What needs to be done:
In the data below, find the line that contains "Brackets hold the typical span" and the line that contains "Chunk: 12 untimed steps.". Copy both, plus every line between them, exactly.

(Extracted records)
+ + + + + + +

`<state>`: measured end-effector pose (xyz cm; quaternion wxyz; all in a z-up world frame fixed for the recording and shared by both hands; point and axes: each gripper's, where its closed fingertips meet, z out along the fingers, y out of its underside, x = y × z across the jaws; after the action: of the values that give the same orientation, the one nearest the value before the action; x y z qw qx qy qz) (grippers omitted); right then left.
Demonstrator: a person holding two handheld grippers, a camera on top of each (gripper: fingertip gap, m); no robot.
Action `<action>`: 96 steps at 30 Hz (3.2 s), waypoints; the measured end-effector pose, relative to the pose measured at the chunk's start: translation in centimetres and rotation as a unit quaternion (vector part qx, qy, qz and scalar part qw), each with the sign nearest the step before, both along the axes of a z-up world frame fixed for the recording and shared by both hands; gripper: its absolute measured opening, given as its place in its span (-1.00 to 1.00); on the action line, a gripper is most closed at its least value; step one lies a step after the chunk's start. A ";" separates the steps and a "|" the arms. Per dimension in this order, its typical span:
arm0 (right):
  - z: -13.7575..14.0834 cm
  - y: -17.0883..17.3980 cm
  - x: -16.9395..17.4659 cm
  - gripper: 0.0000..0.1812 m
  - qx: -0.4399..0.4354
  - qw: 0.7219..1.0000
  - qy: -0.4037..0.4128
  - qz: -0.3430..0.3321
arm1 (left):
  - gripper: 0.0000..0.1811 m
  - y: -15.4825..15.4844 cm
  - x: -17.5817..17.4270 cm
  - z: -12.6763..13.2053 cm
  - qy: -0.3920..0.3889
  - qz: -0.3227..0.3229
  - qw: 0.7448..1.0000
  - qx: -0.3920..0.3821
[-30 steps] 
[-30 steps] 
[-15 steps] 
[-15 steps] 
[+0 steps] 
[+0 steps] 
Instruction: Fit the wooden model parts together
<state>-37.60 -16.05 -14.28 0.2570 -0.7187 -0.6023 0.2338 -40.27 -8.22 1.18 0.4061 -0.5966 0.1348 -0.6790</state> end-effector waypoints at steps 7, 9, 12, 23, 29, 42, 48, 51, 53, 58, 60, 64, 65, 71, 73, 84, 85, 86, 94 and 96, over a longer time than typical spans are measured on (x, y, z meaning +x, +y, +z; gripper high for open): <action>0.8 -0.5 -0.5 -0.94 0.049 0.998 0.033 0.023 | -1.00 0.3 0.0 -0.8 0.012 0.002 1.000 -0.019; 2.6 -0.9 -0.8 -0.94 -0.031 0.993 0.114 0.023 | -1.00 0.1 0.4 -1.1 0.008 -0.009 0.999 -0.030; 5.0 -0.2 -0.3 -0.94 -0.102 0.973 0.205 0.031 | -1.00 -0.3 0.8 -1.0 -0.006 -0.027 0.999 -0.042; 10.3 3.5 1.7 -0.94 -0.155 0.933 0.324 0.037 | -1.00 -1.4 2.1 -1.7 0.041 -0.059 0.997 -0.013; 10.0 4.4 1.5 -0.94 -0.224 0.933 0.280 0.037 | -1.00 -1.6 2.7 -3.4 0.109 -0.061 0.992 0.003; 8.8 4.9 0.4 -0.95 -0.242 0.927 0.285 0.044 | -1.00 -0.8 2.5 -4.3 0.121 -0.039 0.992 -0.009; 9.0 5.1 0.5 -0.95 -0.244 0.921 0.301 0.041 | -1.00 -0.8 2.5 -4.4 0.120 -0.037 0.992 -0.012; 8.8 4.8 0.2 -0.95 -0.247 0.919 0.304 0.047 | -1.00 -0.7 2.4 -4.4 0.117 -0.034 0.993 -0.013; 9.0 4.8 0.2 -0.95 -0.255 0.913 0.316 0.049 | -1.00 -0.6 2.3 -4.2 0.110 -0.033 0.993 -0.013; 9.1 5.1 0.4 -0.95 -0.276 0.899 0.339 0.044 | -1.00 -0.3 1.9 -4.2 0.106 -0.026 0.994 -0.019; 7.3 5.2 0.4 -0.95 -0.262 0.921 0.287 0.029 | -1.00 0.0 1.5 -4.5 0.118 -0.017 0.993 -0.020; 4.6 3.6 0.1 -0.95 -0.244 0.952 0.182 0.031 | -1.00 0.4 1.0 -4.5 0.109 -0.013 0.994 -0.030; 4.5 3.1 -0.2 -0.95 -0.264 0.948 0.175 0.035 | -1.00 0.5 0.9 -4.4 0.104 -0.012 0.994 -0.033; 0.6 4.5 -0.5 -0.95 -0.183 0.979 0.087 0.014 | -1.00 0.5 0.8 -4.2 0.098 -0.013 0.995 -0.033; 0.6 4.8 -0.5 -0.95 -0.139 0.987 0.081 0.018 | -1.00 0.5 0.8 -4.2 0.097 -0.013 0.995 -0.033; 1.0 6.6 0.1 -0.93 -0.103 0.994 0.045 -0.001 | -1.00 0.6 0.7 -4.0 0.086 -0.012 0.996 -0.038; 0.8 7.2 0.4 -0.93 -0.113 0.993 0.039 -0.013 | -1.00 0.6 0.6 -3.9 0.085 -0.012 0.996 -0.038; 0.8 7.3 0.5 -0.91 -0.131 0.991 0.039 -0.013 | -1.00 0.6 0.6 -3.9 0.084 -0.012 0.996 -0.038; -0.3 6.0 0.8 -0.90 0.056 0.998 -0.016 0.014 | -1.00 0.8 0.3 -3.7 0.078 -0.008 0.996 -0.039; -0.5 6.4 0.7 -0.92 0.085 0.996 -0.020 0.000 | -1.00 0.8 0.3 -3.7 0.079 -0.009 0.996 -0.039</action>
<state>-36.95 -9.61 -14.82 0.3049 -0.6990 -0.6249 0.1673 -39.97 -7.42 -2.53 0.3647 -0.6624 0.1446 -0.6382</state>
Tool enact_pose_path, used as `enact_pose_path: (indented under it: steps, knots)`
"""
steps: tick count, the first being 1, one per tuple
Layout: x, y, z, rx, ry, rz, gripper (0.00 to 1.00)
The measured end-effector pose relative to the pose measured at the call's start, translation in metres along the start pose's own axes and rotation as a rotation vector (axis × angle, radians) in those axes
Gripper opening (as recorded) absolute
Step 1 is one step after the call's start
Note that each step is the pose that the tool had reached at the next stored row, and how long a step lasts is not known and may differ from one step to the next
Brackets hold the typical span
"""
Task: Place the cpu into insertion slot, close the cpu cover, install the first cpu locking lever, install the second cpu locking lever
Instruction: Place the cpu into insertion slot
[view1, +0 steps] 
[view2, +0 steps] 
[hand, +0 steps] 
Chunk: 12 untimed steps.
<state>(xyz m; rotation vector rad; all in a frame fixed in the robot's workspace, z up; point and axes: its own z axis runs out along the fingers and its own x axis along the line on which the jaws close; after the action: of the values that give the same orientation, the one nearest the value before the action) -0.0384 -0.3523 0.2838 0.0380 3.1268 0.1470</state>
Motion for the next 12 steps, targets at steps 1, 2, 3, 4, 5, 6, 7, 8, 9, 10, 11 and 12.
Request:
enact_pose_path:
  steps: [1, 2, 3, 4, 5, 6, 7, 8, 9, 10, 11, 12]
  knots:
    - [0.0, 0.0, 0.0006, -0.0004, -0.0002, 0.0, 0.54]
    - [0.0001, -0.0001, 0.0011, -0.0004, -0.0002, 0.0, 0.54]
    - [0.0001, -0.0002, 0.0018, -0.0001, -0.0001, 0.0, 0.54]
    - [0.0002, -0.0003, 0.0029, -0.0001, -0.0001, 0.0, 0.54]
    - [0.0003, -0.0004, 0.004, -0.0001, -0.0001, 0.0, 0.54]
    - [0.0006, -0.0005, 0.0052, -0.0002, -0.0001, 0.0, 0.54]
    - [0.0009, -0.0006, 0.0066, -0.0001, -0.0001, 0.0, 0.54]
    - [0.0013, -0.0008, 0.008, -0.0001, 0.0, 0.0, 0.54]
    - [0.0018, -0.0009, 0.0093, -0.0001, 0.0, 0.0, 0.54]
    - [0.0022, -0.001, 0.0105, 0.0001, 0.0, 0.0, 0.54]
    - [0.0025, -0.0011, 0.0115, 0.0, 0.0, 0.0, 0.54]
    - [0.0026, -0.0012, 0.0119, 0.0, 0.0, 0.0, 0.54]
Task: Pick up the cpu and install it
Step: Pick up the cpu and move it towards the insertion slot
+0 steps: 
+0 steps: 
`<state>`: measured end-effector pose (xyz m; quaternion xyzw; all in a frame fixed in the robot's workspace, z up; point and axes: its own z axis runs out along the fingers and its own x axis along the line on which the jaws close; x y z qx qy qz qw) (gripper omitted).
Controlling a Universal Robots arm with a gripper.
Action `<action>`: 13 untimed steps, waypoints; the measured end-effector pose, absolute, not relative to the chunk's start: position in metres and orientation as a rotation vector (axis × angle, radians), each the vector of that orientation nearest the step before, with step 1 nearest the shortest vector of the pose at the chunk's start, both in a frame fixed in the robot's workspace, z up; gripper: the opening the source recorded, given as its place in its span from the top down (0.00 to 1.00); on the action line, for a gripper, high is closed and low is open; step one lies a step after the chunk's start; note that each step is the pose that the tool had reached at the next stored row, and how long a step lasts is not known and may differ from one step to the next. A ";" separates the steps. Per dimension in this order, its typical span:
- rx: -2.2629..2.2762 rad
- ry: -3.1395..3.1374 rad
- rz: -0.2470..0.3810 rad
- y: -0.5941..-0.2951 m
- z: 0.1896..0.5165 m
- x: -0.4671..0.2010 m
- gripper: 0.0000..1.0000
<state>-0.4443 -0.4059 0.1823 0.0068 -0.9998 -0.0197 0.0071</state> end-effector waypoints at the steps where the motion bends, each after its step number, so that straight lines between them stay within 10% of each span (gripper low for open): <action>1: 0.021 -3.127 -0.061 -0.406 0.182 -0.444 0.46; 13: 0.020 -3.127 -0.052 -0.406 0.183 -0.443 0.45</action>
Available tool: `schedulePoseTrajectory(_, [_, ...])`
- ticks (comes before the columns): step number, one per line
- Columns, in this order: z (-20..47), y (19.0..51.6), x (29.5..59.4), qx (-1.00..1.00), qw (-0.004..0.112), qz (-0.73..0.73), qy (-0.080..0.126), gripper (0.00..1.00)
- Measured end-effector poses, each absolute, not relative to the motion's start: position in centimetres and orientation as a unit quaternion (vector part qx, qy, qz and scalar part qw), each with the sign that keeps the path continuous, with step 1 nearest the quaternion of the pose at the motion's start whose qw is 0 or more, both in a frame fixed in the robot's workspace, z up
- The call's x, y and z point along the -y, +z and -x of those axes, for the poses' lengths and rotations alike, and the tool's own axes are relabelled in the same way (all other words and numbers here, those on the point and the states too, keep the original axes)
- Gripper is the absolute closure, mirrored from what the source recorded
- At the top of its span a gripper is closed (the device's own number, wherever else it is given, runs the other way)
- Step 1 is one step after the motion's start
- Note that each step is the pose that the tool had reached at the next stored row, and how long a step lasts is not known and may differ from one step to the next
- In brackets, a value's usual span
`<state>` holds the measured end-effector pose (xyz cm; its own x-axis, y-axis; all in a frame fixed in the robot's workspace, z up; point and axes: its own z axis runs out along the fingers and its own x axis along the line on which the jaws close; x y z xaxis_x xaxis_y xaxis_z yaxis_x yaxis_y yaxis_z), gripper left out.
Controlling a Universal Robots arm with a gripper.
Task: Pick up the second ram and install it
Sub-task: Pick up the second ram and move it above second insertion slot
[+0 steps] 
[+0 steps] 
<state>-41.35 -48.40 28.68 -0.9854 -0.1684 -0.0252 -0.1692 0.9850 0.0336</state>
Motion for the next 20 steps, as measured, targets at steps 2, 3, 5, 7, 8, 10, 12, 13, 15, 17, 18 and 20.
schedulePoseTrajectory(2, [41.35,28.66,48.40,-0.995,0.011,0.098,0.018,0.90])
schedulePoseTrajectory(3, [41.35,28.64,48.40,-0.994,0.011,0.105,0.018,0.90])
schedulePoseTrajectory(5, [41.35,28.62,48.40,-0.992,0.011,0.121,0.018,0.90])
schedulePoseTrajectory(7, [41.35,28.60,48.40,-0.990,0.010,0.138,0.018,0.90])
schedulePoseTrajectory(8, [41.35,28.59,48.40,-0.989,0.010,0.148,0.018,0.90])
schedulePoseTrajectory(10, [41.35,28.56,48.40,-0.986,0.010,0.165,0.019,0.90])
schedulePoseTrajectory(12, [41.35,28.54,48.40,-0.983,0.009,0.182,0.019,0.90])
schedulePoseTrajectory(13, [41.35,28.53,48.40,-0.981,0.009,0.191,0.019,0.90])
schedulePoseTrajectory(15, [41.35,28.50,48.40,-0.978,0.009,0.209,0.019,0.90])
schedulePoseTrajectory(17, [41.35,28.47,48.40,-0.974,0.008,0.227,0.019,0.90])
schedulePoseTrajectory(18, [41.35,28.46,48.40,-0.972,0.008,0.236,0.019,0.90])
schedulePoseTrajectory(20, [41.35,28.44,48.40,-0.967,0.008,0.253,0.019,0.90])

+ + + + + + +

Exercise solution:
Brackets hold the typical span
"""
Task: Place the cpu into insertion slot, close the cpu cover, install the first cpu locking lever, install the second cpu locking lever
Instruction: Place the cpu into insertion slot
[view1, +0 steps] 
[view2, +0 steps] 
[hand, +0 steps] 
Chunk: 12 untimed steps.

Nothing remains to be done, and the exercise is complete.